#### Task requirements
Down to the final character, output the records below as they stand.

(Collection entries)
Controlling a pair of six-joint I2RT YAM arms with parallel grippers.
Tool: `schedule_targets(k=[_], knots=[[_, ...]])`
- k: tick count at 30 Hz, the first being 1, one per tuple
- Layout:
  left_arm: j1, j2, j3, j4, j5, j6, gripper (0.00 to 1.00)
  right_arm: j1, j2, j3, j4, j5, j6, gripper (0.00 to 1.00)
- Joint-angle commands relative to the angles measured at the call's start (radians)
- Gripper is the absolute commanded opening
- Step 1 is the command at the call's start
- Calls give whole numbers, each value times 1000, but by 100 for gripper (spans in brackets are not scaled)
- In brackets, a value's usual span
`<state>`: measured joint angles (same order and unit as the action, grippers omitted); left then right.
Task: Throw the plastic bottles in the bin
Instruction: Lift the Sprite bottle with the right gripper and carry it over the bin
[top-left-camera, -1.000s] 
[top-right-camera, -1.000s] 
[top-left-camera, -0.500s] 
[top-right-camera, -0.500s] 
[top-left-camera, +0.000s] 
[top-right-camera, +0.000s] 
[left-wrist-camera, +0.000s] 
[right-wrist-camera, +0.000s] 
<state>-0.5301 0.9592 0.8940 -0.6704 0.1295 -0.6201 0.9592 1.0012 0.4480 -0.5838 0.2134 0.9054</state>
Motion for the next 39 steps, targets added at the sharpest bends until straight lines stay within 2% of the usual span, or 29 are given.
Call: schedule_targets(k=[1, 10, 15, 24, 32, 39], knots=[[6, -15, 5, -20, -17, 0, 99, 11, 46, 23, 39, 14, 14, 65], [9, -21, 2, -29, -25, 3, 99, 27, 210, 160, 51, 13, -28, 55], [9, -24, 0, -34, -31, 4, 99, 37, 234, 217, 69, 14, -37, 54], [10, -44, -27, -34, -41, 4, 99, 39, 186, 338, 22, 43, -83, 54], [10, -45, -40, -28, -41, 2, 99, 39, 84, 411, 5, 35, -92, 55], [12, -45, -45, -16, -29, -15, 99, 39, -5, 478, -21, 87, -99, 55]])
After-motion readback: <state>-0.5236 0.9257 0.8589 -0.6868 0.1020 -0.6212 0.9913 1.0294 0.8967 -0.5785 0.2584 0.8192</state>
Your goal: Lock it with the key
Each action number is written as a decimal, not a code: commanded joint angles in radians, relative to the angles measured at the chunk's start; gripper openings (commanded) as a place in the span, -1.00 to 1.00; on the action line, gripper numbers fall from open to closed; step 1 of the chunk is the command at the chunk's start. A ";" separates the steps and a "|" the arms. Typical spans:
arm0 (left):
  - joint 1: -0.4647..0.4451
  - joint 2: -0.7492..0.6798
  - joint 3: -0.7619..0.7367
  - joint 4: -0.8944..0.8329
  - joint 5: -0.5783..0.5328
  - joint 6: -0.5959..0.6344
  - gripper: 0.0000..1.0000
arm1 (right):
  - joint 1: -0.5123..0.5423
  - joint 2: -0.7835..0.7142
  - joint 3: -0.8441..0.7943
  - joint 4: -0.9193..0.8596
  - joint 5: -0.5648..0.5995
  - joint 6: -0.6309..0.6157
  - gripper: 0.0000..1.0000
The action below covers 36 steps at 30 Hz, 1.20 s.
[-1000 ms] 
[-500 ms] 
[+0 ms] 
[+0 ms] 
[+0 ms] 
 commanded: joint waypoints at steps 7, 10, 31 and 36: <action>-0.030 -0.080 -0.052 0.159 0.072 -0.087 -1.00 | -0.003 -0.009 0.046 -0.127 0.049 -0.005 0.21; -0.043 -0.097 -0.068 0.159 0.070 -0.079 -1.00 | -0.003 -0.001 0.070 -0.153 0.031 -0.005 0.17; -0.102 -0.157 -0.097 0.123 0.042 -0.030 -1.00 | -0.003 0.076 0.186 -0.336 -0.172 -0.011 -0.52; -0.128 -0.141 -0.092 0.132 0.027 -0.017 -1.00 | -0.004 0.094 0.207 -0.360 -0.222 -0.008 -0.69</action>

#### Task output
Controlling a pair of six-joint I2RT YAM arms with parallel grippers.
Tool: `schedule_targets(k=[_], knots=[[_, ...]])`
- k: tick count at 30 Hz, the first being 1, one per tuple
- Layout:
  left_arm: j1, j2, j3, j4, j5, j6, gripper (0.00 to 1.00)
  right_arm: j1, j2, j3, j4, j5, j6, gripper (0.00 to 1.00)
- Joint-angle commands relative to the angles measured at the call's start (radians)
- Gripper is the absolute commanded opening
- Step 1 is the command at the call's start
- Calls give whole numbers, each value times 1000, but by 100 for gripper (spans in brackets are not scaled)
- In brackets, a value's usual span
`<state>`: measured joint angles (same order and unit as the action, grippers omitted); left then right.
Task: Throw the plastic bottles in the bin
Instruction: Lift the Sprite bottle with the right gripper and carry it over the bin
[top-left-camera, -1.000s] 
[top-right-camera, -1.000s] 
[top-left-camera, -0.500s] 
[top-right-camera, -0.500s] 
[top-left-camera, +0.000s] 
[top-right-camera, +0.000s] 
[left-wrist-camera, +0.000s] 
[right-wrist-camera, +0.000s] 
<state>-0.5301 0.9592 0.8940 -0.6704 0.1295 -0.6201 0.9592 1.0012 0.4480 -0.5838 0.2134 0.9054</state>
Motion for the next 39 steps, targets added at the sharpest bends until straight lines stay within 2% of the usual span, or 29 are given.
Call: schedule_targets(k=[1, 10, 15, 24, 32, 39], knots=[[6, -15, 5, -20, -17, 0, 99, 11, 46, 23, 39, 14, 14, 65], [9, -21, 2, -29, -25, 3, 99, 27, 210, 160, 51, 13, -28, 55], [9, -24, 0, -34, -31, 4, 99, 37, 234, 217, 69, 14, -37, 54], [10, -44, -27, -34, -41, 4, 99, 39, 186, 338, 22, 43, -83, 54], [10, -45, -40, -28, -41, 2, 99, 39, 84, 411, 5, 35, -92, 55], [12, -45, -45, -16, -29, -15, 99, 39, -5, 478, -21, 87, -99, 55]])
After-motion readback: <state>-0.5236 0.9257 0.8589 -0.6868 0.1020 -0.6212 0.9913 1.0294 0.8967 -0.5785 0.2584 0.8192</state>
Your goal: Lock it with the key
Each action number is written as a decimal, not a code: commanded joint angles in radians, relative to the angles measured at the chunk's start; gripper openings (commanded) as a place in the span, -1.00 to 1.00; on the action line, gripper numbers fall from open to closed; step 1 of the chunk is the command at the chunk's start. A ";" separates the steps and a "|" the arms. Typical spans:
arm0 (left):
  - joint 1: -0.4647..0.4451
  - joint 2: -0.7492..0.6798
  - joint 3: -0.7619..0.7367
  - joint 4: -0.8944..0.8329
  - joint 5: -0.5783..0.5328
  - joint 6: -0.5959..0.6344
  - gripper: 0.0000..1.0000
arm1 (right):
  - joint 1: -0.5123..0.5423
  - joint 2: -0.7835..0.7142
  - joint 3: -0.8441..0.7943
  - joint 4: -0.9193..0.8596
  - joint 5: -0.5648..0.5995
  - joint 6: -0.6309..0.6157
  - gripper: 0.0000..1.0000
The action below covers 36 steps at 30 Hz, 1.20 s.
[-1000 ms] 
[-500 ms] 
[+0 ms] 
[+0 ms] 
[+0 ms] 
 commanded: joint waypoints at steps 7, 10, 31 and 36: <action>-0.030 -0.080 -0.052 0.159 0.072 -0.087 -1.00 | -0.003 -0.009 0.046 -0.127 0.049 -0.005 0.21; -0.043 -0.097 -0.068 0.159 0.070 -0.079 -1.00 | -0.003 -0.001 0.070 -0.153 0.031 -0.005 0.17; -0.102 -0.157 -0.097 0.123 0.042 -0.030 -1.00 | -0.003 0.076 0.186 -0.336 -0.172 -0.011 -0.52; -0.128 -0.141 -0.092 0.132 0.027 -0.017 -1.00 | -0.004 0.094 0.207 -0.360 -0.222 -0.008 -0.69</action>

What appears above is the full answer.